#### REQUIRED ACTION:
Copy every line from the data below in which the string "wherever" can be found.

#### RECORDS FOR THIS EXERCISE:

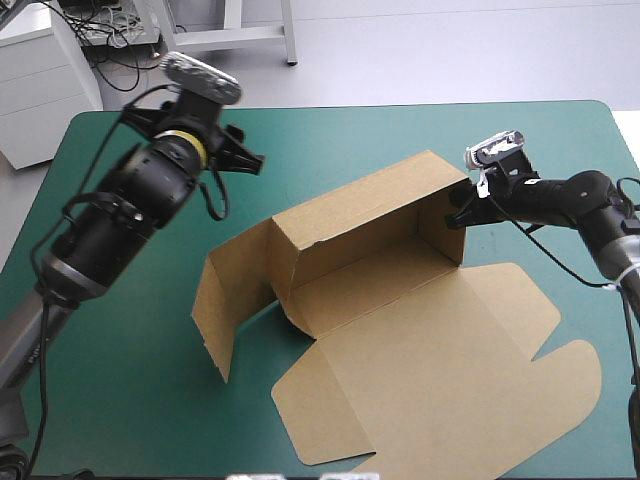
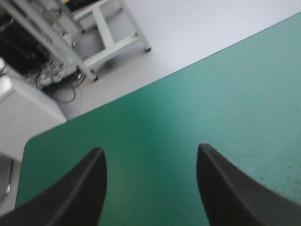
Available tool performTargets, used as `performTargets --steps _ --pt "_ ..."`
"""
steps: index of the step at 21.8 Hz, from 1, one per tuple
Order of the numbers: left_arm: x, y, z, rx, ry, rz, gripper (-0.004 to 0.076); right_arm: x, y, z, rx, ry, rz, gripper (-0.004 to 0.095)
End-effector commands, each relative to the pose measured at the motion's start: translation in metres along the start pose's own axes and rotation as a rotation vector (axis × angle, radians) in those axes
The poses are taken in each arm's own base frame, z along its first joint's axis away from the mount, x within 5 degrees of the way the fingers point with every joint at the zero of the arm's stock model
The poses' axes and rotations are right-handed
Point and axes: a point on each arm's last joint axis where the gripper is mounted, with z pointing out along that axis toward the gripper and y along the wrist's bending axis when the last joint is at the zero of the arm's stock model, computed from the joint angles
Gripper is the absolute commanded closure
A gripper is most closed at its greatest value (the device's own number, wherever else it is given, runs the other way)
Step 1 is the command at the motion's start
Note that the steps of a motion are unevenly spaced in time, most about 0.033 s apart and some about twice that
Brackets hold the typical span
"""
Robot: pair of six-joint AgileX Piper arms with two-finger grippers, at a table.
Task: Fold the box
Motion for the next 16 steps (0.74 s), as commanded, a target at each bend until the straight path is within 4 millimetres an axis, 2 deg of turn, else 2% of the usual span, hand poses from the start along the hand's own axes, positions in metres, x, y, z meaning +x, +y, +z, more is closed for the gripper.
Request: performTargets --steps 1,5,6,7,10,13,16 --pt "0.005 0.057 -0.007 -0.07 0.027 -0.115 0.0313 -0.015 0.002 -0.017 0.027 -0.075 0.031 0.093" --pt "0.027 0.095 0.007 -0.056 0.119 -0.247 0.0313 -0.015 0.002 -0.017 0.027 -0.074 0.044 0.093" --pt "0.038 0.108 0.012 -0.052 0.148 -0.295 0.0313 -0.015 0.002 -0.017 0.028 -0.072 0.052 0.093" --pt "0.045 0.115 0.014 -0.054 0.166 -0.312 0.0313 -0.014 0.002 -0.017 0.032 -0.066 0.051 0.093" --pt "0.08 0.141 0.02 -0.123 0.264 -0.379 0.0313 -0.011 0.0 -0.017 0.055 -0.031 0.058 0.093" --pt "0.105 0.146 0.021 -0.133 0.28 -0.449 0.0314 -0.01 -0.002 -0.017 0.07 -0.019 0.071 0.093" --pt "0.127 0.141 0.02 -0.13 0.292 -0.481 0.0314 -0.011 -0.002 -0.017 0.078 -0.018 0.12 0.093"
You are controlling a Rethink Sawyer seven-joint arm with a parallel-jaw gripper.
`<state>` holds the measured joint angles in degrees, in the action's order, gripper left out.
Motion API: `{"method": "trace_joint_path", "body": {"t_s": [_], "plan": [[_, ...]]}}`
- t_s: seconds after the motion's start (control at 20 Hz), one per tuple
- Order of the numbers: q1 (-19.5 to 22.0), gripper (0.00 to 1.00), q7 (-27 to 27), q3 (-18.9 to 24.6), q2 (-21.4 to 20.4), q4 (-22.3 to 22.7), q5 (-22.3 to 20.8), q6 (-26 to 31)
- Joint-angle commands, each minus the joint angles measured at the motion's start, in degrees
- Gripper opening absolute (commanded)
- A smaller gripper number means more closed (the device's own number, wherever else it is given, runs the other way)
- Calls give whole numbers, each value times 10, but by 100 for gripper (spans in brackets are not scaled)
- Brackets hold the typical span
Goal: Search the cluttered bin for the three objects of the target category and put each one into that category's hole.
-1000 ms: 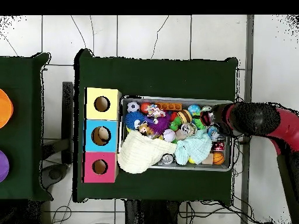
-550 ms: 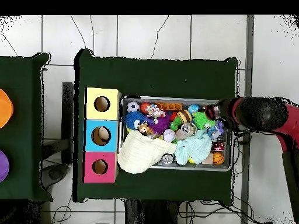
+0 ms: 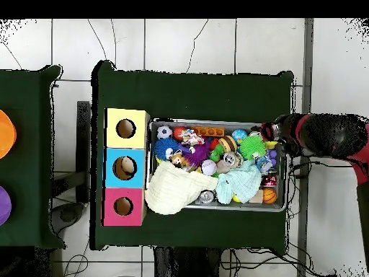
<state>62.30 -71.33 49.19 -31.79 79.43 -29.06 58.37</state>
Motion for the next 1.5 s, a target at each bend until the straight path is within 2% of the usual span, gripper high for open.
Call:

#### RESULT OF THE TASK:
A gripper is most closed at its greatest value (the device's own number, wherever else it is given, runs the other way)
- A smaller gripper number means more closed (the device's own number, wherever else it is given, runs the other way)

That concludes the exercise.